General Johnston gave disproportionate consequence to the preservation of the depots of reserve supplies at Bowling Green, Clarksville, and Nashville. Their accumulation at those points was a serious error on the part of the government; and upon the assembling of such large, threatening forces along General Johnston's front, these supplies should have been speedily removed far to the rear, leaving the country and the army clear and free for action. But, this having been neglected, the operations of the army and the opportunity to defeat the enemy should not have been subordinated and sacrificed to the immediate effort to save supplies which, after all, were destroyed at Clarksville, and, in great measure, at Nashville.
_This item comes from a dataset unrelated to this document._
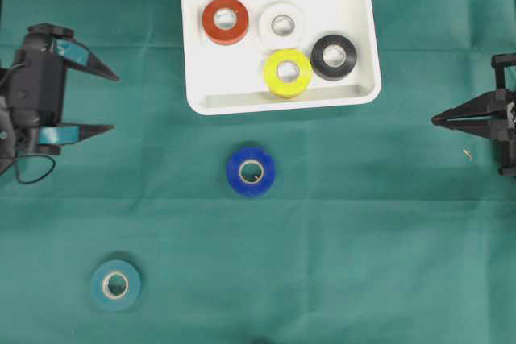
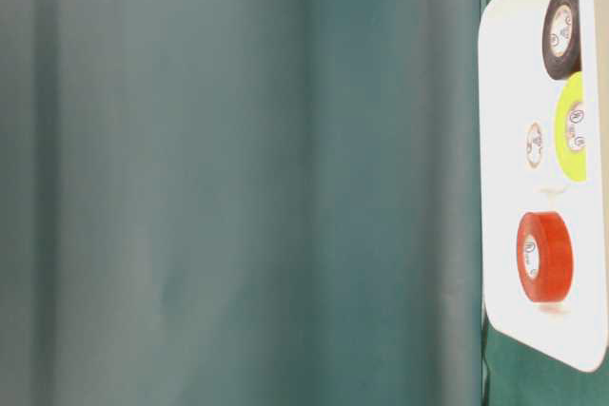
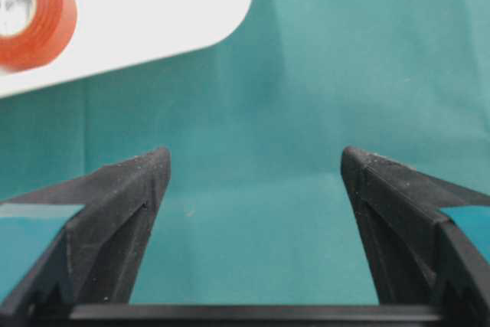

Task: Put the tape into the white case with the left arm.
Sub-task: 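Withdraw the left gripper back to the left side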

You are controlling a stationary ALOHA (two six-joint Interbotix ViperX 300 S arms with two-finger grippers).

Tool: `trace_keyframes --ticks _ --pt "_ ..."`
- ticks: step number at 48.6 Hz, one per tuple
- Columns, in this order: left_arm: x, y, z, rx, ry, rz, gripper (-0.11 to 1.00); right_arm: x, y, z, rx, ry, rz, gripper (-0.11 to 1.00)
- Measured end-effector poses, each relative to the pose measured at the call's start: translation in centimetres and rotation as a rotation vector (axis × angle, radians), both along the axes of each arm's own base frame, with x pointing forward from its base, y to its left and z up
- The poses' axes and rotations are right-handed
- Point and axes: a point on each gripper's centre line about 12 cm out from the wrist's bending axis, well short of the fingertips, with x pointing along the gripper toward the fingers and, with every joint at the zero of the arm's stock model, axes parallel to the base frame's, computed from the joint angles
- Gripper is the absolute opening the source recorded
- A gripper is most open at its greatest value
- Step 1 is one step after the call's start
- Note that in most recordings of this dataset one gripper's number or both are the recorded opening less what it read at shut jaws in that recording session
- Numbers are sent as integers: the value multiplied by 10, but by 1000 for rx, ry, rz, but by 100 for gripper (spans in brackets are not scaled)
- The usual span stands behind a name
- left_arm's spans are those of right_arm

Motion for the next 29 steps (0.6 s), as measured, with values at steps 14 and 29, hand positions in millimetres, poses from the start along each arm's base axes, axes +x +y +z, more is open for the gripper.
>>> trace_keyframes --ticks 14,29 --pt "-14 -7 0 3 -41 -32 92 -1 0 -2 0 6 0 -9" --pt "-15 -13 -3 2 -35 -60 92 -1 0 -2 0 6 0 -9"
This concentration should, therefore, have been made, or else Donelson should have been abandoned altogether; thereby saving its garrison, and part, at least, of the prestige of our arms. General Floyd, however, was left without specific instructions, until, with General Buckner's advice, he began to withdraw the latter's division from the fort, but, upon General Pillow's remonstrance, was ordered by General Johnston, on the night of the 12th, to go into Donelson with all the forces under his control, aggregating within the fort an effective force variously estimated at from thirteen thousand to fifteen thousand men, in the reports, and by other authorities at seventeen thousand.1 Upon the adoption of this

1 See General Floyd's supplemental report in ‘Confederate Reports of Battles,’ pp. 55-57. See also his letter to General Johnston, of February 12th, advising concentration near Cumberland city.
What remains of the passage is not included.